Es un material aislante que se obtiene a partir de la mezcla de dos componentes que, al entrar en contacto, reaccionan y se expanden. Esta expansión permite que el producto se adhiera de manera continua a la superficie donde se aplica, formando una capa uniforme sin juntas ni uniones. Esta característica reduce la aparición de puentes térmicos, uno de los principales puntos de pérdida de energía en los edificios.
Entre sus propiedades más destacadas se encuentra su bajo coeficiente de conductividad térmica. Esto significa que ofrece un alto nivel de aislamiento con un espesor reducido en comparación con otros materiales. Esta condición resulta especialmente útil en espacios donde el margen de intervención es limitado, como rehabilitaciones de viviendas o locales ya construidos.
Otra propiedad relevante es su capacidad de impermeabilización. Actúa como barrera frente a la humedad, evitando filtraciones y condensaciones que pueden afectar a la estructura y a la calidad del ambiente interior. Al mismo tiempo, contribuye a mejorar el aislamiento acústico, ya que atenúa la transmisión de ruidos externos y vibraciones.
La resistencia mecánica es otro aspecto a considerar. Una vez aplicado y endurecido, mantiene su estabilidad dimensional y soporta bien el paso del tiempo. No se deforma con facilidad ni pierde sus prestaciones en condiciones normales de uso. En este ámbito, desde el Grupo Aister, afirman: “Esta durabilidad reduce la necesidad de mantenimiento y prolonga la vida útil del sistema de aislamiento”.
En cuanto a sus aplicaciones, se utiliza tanto en el sector residencial como en el industrial. En viviendas, es común su uso en cubiertas, fachadas, suelos y cámaras interiores. En estos casos, el objetivo principal es mejorar el confort térmico y reducir el consumo energético asociado a la climatización.
En el sector industrial, se aplica en naves, cámaras frigoríficas, depósitos y otras instalaciones que requieren control térmico específico. Su rápida aplicación y su capacidad de adaptarse a superficies irregulares lo convierten en una solución eficiente para grandes extensiones. Además, permite reducir tiempos de obra, ya que se proyecta y endurece en poco tiempo.

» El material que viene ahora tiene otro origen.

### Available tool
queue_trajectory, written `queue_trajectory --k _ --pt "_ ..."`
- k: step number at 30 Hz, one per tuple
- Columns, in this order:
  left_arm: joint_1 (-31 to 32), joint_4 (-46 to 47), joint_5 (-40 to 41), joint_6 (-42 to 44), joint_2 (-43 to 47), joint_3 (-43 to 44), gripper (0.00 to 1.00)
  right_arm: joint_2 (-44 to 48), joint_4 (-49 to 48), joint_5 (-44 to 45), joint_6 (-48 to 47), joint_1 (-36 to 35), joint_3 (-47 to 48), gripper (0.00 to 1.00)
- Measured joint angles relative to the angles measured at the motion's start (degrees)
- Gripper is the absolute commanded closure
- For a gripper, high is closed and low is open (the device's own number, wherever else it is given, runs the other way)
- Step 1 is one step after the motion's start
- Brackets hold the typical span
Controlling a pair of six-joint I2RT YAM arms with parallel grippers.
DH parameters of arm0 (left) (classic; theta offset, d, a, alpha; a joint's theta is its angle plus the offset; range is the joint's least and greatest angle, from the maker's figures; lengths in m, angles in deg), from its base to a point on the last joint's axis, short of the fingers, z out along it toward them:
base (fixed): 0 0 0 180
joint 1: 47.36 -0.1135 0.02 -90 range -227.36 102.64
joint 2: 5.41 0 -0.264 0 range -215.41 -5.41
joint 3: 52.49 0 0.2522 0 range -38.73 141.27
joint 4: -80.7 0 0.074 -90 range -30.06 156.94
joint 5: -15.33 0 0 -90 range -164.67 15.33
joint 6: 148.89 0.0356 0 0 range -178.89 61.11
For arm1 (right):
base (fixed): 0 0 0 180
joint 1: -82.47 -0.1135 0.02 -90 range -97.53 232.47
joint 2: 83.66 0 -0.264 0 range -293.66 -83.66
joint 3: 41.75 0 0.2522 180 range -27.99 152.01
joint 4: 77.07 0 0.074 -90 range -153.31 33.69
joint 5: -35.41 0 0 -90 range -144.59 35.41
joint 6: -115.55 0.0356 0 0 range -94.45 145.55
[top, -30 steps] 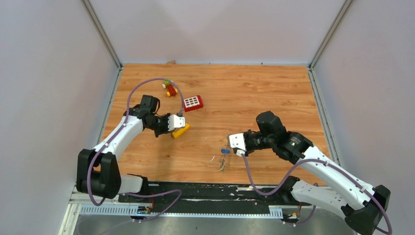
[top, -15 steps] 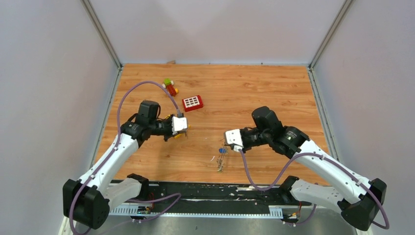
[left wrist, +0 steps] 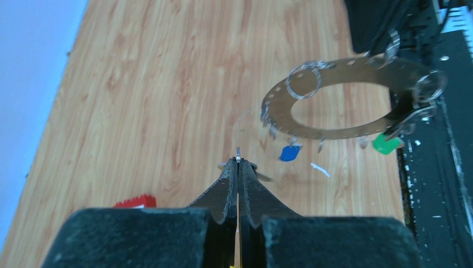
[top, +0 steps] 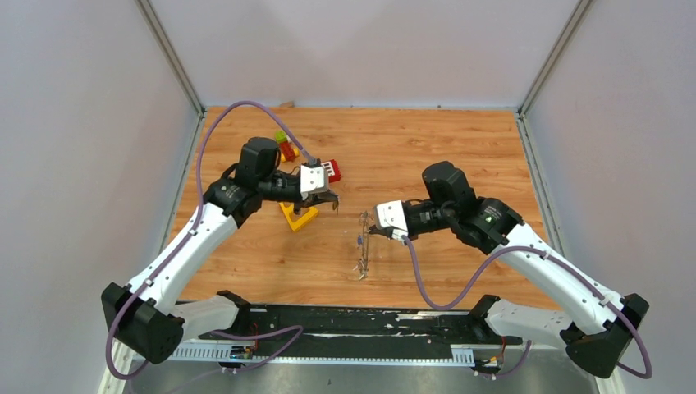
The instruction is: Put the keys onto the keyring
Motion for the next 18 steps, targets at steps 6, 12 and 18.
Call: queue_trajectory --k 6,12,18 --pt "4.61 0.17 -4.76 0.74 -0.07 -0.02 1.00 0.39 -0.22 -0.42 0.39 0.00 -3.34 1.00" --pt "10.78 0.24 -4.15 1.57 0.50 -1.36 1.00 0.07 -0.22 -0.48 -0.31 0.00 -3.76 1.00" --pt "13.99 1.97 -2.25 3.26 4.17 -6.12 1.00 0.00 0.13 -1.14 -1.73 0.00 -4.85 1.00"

También se emplea en el sector agrícola y ganadero, especialmente en almacenes, granjas y silos, donde el control de temperatura y humedad es un factor relevante para la conservación de productos y el bienestar animal. En estos entornos, ofrece una respuesta técnica que se ajusta a condiciones exigentes.
La correcta aplicación es un factor clave para garantizar sus prestaciones. Esto requiere personal cualificado, equipos adecuados y el cumplimiento de las normativas de seguridad. Una aplicación deficiente puede afectar el rendimiento del aislamiento, por lo que la experiencia del aplicador resulta determinante en el resultado final.
El uso del poliuretano proyectado se inscribe en una tendencia más amplia hacia soluciones constructivas que buscan eficiencia, ahorro energético y mejora del confort interior. Elegir materiales que aporten beneficios a largo plazo permite optimizar recursos y avanzar hacia edificaciones más responsables, donde la calidad técnica acompaña las necesidades reales de quienes las utilizan.